Because some people are really bad at formatting code manually and constantly nitpicking them about it is both tedious and antagonistic. Its much better for a faceless tool to just remove formatting from the equation entirely.
I think the sane part of the software engineering world has realised that auto-formatting is just the right way to do it, and the people that disagree just haven't figured out that they're wrong yet.
Maybe you meant "why is Black specifically better than no autoformatting, given that it isn't perfectly stable across versions?" in which case the answer is:
a) In practice it is very stable. Minor changes are easily worth the benefits.
> the people that disagree just haven't figured out that they're wrong yet.
This is unnecessarily confrontational. Please read my other comments where I consider the extra effort that automatic formatting causes for code reviews.
> In practice it is very stable.
It has never happened to me to upgrade black and have it not change opinion about black formatted code.
> Minor changes are easily worth the benefits.
It doesn't matter how minor they are. A 1 bit difference is still going to fail my CI.
> You can pin the version!!
I usually do, but working with old releases that must be maintained, mean that I can't cherry pick bug fixes from one branch to the other, because black fails my CI.
As I said… because a 1 word change easily ends up changing multiple lines and from the diff it's not clear it's just a 1 word change.

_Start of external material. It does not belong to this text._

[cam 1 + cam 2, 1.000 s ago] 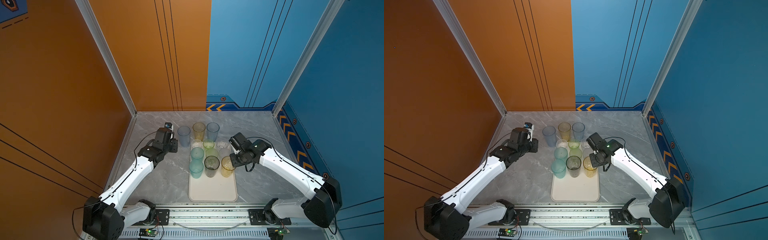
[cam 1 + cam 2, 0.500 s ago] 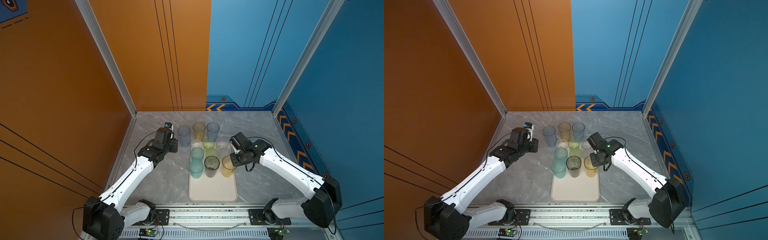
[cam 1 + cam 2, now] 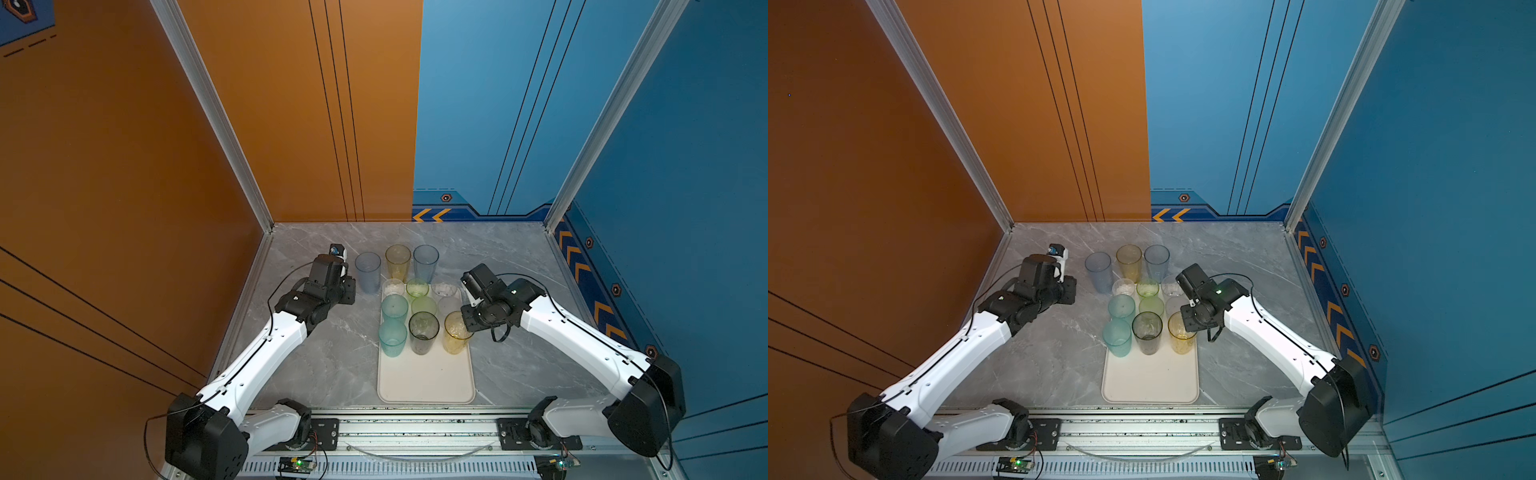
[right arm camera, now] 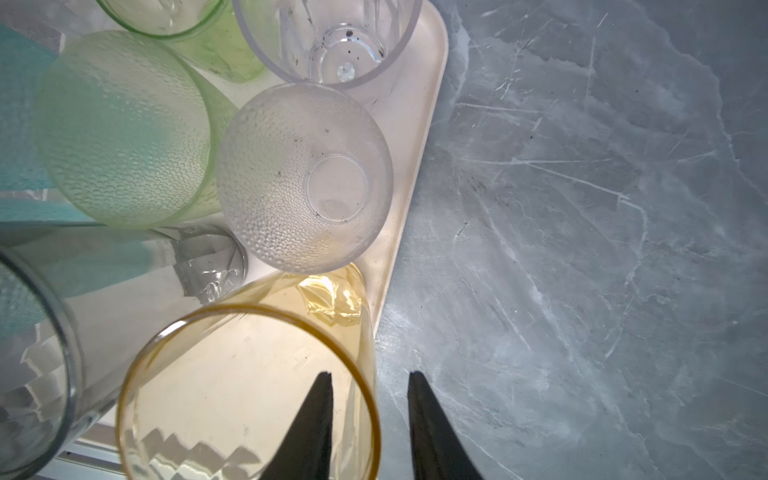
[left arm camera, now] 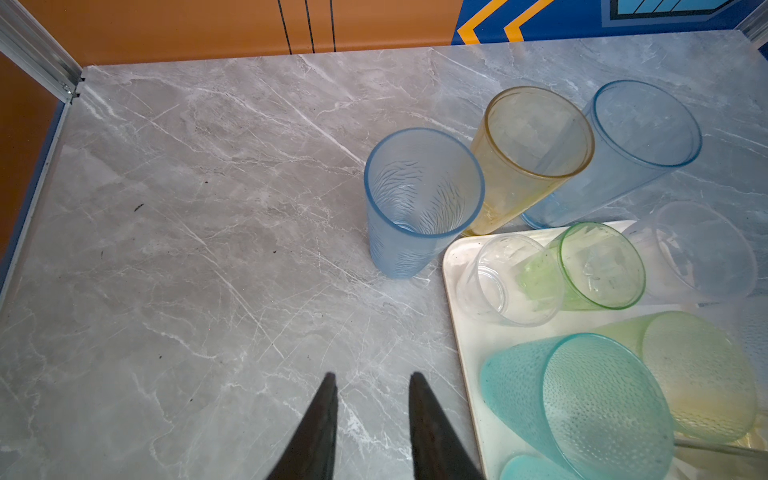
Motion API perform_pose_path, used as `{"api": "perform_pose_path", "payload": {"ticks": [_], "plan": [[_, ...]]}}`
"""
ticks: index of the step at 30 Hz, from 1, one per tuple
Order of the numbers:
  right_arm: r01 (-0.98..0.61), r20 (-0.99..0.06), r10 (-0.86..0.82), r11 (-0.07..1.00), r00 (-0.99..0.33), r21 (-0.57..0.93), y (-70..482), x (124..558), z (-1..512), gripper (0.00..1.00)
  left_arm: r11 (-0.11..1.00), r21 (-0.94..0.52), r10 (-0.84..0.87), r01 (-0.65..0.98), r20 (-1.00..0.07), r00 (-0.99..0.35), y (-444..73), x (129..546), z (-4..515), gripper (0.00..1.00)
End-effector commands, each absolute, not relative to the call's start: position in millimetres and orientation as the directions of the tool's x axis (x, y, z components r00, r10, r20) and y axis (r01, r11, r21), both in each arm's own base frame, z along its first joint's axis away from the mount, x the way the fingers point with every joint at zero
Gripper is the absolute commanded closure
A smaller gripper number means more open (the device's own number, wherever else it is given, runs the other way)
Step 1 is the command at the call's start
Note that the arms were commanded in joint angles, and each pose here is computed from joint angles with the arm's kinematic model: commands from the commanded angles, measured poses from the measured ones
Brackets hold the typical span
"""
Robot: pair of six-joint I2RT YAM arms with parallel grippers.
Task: Place the glasses into the tray
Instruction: 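Open the right gripper and raise it off the yellow glass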
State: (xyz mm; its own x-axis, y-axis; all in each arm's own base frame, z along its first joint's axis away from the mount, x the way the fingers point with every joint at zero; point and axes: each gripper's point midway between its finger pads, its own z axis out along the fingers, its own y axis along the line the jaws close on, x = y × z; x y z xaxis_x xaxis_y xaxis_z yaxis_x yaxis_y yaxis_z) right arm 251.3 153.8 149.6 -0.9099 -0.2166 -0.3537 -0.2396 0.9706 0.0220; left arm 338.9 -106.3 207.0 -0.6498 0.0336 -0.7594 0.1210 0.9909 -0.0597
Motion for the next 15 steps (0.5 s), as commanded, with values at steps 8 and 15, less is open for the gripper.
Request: {"api": "perform_pose_path", "payload": {"ticks": [8, 15], "plan": [[-0.253, -0.459, -0.178, 0.962, -0.871, 0.106, 157.0, 254.9, 181.4, 0.62, 0.992, -0.02, 0.068, 0.124, -0.744, -0.665, -106.7, 344.2, 207.6, 0.7], [-0.233, -0.618, -0.08, 0.957, -0.782, 0.171, 147.7, 270.0, 235.7, 0.58, 0.995, 0.005, 0.067, 0.096, -0.749, -0.659, -99.3, 347.3, 217.6, 0.7]]}}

So… extra effort.
> Right but you have a pre-push hook to format the code using the same version of Black as is used in CI. Then CI won't ever fail.
No I don't. My release branch and old-release branch use different versions. Such a thing would need to understand which base branch I'm working on, or recreate the venv continuously.
> Cherry pick, then run Black. Sounds like you have a very awkward workflow to be honest.
Seems to me you don't support older versions, in which case everything is easy.
why?
Do you hate terse diffs in git?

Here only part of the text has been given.